Cnut the Great, visionary or barbarian? Genghis Khan, excellent administrator or vicious bastard? George VI, stuttering fool, or twat? Marquis De Sade, all round nice guy or misunderstood?
I would have used a colon after each of the names, but still... Cnut the Great, visionary or barbarian? Both. Genghis Khan, excellent administrator or vicious bastard? Both. George VI, stuttering fool, or twat? Both. Marquis De Sade, all round nice guy or misunderstood? I only liked her first album.
No serious historian considers Genghis Khan a excellent administrator. What the **** is that ignorant ****?
That's the thing though - he spent his entire life creating it, not running it. Excellent and efficient conqueror? yes, of course. Administrator? Was he ****.
Utter madness. I can't fathom why or how you would come to such a conclusion. Where are you sourcing your information? Conn Iggulden? Check out the works of Jack Weatherford and David Morgan for expert opinion.

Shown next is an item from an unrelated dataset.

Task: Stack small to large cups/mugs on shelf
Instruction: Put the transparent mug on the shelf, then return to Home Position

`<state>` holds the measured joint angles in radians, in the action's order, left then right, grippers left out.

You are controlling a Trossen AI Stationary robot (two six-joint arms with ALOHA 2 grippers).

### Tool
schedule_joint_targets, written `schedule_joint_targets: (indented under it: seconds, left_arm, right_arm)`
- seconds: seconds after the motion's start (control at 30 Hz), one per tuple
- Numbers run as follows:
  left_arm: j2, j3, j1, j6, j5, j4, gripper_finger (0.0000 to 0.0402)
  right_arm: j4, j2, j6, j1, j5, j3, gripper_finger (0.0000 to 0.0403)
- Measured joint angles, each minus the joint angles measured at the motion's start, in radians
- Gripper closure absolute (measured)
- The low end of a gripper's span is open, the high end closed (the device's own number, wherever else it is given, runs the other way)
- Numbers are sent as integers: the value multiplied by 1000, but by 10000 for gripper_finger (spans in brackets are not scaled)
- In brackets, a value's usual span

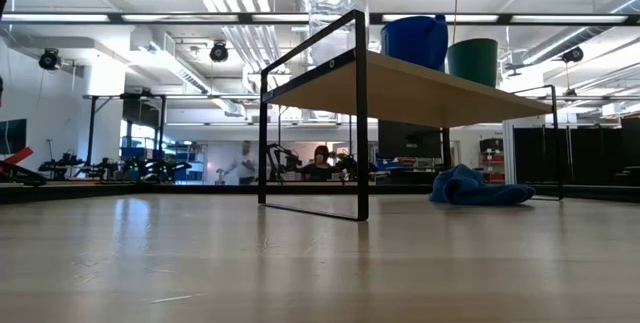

I don't know about that. He allowed religious freedom and established the Yassa which was *****lia's legal system of the time and nicknamed the 'Great Administration' by some historians.
I have. And I came to entirely different conclusions. I never came away from it thinking Genghis was a great administrator. The Yassa, for all its worth, was a fairly basic legal system. At least in Genghis' time. Religious freedom can hardly be classed as an administrative decision. How can you possibly hope to rule over an empire so diverse if you don't allow it? The only real administrative excellence I would give to Genghis would be the yam stations and riders and that is borderline. It's simply strategic planning really. As you'll both know, Genghis would use someone if they were good at something, no matter what their position in life. To claim that while he was planning and conquering massive areas of land, with very, very few years of peace, that he somehow oversaw everything in his empire? Nonsense. He knew what talents people his had and placed them into positions accordingly. Nothing you will say will convince me otherwise. Mainly because almost anything said about Genghis is open to interpretation. Unless you treat everything in the secret history as fact of course. If Gambol had said Kublai Khan was an excellent administrator, I'd agree, but he never so I don't. Not going to get bogged into an argument about this either. A lot of what is known about the *****l history is subjective, like every other empires history.
Genghis Khan's empire barely outlived him. Which would suggest it was largely illusory, based on nothing but fear. You might as well say the Kray twins were great administrators. Genghis Khan=a Hells Angel on horseback. Actually that's not fair on Hells Angels; they'll probably outlast Sonny Barger
Interesting. Your initial posts on the subject are nothing more than expletive-laden drivel, yet now you are offering a cohesive and intelligent counter-argument. However, you've actually done a pretty good job in promoting Genghis as a fine administrator. If you're interested, I could probably find you some work as a researcher.
Perhaps we can debate the merits of Cnut next? Or the organisational brilliance of Columbus, the Great Explorer?